Available to buy on line now, will be available instore on Friday 12th May.

 

Shit Present - What Still Gets Me

Shit Present - What Still Gets Me

Long awaited debut album from Southwest emo / power pop band Shit Present!

For almost three years, Shit Present front person Iona Cairns struggled to write a song. It was the result of a hospitalisation, and coming to terms with her mental health issues, and while Cairns was in a much healthier place, she felt as if she couldn’t return to the person she was before. Then, without any epiphany or grand catalyst, Cairns picked up the guitar again and began writing what would become their first full-length album ‘What Still Gets Me’. The album deals with weighty emotions, but it’s not about helplessness or intimidation. Through Cairns’ exorcising vocal delivery and the band’s relentless sonic arrangements, there’s a kind of rebirth that announces she is not a victim of herself nor anyone else. It’s a surrender to the feelings that make us uncomfortable, pushing them to the forefront instead of hiding them behind a curtain. By owning the messy, ever-changing landscape of our interior worlds, Shit Present offers up a collection where we can find solace in even our darkest, scariest moments.

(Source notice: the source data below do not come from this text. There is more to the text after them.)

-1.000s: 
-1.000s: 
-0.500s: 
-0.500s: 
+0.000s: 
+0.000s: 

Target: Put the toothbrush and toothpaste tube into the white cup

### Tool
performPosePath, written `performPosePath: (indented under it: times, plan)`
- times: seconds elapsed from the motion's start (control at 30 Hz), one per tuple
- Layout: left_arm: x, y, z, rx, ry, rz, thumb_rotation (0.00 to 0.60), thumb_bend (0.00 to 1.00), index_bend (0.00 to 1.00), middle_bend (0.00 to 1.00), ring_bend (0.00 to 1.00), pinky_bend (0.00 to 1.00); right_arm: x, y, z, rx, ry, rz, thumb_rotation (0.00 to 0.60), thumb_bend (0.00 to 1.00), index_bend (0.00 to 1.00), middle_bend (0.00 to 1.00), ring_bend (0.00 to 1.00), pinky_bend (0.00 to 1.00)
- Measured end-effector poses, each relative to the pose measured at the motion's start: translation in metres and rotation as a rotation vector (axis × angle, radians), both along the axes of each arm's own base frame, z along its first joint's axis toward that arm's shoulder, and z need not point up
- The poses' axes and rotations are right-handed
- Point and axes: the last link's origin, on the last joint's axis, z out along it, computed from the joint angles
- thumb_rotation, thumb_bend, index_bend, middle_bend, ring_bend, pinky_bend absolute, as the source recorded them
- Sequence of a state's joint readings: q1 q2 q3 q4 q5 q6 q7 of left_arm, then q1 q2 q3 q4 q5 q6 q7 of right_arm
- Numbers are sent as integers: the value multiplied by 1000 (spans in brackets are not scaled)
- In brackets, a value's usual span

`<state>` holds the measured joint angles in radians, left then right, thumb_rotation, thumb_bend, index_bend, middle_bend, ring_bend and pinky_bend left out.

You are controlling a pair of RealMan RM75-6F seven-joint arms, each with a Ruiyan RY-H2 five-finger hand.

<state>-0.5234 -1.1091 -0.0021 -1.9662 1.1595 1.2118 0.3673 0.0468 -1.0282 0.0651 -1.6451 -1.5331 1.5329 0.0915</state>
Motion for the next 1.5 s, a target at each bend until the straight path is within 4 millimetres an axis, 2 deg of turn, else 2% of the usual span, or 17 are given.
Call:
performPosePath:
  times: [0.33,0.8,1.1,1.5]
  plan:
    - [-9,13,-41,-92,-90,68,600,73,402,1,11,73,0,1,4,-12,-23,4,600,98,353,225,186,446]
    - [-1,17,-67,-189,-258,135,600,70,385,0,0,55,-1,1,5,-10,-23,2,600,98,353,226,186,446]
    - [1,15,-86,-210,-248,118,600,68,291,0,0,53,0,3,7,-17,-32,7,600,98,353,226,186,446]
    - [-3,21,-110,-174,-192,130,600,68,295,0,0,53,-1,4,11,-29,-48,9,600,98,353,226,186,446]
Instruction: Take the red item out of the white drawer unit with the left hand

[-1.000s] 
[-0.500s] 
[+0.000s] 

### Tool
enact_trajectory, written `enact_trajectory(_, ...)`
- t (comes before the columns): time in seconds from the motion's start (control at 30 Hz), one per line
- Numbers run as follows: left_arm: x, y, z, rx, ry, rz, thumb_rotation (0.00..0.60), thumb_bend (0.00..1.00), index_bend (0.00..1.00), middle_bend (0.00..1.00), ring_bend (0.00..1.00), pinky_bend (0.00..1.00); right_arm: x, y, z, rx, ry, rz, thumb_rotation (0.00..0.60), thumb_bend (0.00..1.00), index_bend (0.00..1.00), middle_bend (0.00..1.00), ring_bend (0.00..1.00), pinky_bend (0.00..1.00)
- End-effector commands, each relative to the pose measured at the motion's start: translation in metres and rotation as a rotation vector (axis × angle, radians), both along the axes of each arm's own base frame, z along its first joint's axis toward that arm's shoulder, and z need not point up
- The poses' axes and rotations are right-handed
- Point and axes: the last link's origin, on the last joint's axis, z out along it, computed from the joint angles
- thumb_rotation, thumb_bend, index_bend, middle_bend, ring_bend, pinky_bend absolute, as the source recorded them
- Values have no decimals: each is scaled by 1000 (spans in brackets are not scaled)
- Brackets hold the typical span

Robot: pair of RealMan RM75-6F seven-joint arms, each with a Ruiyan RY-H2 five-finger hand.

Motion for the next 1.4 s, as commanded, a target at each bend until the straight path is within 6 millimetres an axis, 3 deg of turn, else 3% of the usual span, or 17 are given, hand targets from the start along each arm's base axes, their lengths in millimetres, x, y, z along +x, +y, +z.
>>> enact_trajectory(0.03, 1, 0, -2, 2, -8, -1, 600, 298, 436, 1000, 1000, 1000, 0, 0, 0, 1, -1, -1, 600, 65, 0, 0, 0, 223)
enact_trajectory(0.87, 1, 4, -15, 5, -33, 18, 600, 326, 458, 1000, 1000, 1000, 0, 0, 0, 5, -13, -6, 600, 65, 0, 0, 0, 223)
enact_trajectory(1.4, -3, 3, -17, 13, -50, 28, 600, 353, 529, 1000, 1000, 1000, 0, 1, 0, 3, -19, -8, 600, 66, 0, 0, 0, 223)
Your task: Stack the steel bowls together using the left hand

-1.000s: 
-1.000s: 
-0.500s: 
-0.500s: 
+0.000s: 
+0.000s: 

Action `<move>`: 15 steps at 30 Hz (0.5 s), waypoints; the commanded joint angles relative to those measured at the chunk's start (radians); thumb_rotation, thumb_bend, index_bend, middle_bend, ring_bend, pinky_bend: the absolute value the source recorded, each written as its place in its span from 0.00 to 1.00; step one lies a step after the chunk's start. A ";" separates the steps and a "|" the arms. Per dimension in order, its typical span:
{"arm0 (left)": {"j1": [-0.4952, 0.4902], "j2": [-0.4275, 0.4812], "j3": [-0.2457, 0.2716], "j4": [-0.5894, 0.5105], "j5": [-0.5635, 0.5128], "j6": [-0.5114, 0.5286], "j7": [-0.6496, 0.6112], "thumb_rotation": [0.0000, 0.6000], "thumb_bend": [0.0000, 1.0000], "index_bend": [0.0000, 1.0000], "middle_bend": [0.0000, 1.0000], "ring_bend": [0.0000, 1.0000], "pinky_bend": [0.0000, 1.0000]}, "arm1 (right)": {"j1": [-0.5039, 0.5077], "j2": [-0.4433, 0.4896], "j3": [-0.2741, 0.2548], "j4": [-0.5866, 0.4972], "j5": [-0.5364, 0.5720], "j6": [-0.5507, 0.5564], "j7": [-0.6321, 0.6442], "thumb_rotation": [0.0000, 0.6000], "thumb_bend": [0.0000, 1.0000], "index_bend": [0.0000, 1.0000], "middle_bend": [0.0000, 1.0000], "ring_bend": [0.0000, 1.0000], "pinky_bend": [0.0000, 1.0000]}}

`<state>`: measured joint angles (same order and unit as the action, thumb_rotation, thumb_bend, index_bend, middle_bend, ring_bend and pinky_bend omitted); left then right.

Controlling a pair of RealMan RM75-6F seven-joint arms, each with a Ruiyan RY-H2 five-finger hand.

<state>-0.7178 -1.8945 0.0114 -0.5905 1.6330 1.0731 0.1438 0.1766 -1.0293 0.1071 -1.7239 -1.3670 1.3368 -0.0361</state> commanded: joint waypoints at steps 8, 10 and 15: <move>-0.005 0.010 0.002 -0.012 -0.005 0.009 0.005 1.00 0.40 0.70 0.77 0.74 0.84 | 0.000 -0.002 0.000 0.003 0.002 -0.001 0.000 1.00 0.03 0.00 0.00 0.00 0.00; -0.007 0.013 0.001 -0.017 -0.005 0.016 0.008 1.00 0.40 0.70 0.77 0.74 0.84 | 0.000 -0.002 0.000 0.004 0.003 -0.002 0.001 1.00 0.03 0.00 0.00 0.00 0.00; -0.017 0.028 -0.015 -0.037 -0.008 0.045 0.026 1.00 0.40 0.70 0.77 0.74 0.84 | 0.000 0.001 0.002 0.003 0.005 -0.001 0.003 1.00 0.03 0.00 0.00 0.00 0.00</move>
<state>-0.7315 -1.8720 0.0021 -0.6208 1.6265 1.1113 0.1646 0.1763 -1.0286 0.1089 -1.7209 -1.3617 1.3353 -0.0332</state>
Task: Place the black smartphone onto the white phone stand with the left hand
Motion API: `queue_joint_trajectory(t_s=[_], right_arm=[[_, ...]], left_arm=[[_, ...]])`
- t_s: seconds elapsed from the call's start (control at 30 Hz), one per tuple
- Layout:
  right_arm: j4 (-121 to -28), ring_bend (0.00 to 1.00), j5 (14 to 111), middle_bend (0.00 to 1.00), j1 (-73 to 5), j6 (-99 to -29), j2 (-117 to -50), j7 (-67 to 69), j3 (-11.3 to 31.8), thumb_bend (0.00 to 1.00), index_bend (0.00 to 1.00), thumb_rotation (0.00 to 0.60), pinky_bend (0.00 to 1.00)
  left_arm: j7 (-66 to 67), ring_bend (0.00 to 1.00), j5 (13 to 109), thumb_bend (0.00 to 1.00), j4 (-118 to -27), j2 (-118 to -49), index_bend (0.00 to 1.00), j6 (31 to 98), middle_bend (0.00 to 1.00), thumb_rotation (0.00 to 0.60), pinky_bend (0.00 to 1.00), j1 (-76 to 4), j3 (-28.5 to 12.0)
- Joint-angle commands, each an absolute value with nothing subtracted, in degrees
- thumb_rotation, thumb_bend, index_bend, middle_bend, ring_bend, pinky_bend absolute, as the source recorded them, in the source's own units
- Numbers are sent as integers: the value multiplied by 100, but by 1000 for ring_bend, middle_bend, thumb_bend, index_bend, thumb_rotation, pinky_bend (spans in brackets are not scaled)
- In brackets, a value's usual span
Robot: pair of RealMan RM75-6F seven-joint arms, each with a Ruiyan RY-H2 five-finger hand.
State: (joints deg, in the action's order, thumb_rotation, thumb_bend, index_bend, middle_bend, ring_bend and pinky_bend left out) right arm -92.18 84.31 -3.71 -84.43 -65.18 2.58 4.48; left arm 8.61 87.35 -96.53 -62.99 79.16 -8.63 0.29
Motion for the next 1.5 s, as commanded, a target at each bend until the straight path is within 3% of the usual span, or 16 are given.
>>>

Butthole Surfers - Weird Revolution

Butthole Surfers Weird Revolution

First repress since the original in 2001. Copies on Discogs sell for well over £100. Weird Revolution is the eighth studio album by the band, released on Surfdog Records and Hollywood Records. It is in large part a rerecorded version of an earlier album, tentatively entitled After the Astronaut, that was abandoned in 1998. The Surfers teeter on the brink of conventional rock values. However, throughout the album, singer Gibby Haynes drives the proverbial truck into the ditch with rambling psychotic speeches.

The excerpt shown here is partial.